--- Your goal ---
Would you please write out every record exactly?

--- Task data ---
.....

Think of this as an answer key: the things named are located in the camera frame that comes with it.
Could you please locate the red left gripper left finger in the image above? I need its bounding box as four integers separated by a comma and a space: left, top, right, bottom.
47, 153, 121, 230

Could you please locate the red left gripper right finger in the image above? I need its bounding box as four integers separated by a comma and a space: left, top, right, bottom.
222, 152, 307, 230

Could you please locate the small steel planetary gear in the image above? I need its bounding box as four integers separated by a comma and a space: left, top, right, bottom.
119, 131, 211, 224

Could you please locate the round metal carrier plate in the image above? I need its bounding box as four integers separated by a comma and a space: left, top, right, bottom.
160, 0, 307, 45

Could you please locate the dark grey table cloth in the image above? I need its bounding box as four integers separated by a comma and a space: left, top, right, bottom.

.....

--- Answer to this task ---
Think of this as an answer key: the things named are located in the camera frame that comes with it.
Could you please locate the red left gripper left finger in the image above? I need its bounding box as four integers separated by a comma and a space: left, top, right, bottom.
47, 153, 121, 230

Could you please locate the red left gripper right finger in the image above? I need its bounding box as four integers separated by a comma and a space: left, top, right, bottom.
222, 152, 307, 230

Could you please locate the small steel planetary gear in the image above? I need its bounding box as four integers separated by a comma and a space: left, top, right, bottom.
119, 131, 211, 224

Could you please locate the round metal carrier plate in the image above? I need its bounding box as four integers separated by a comma and a space: left, top, right, bottom.
160, 0, 307, 45

Could you please locate the dark grey table cloth in the image above? I need its bounding box as four integers separated by a comma and a space: left, top, right, bottom.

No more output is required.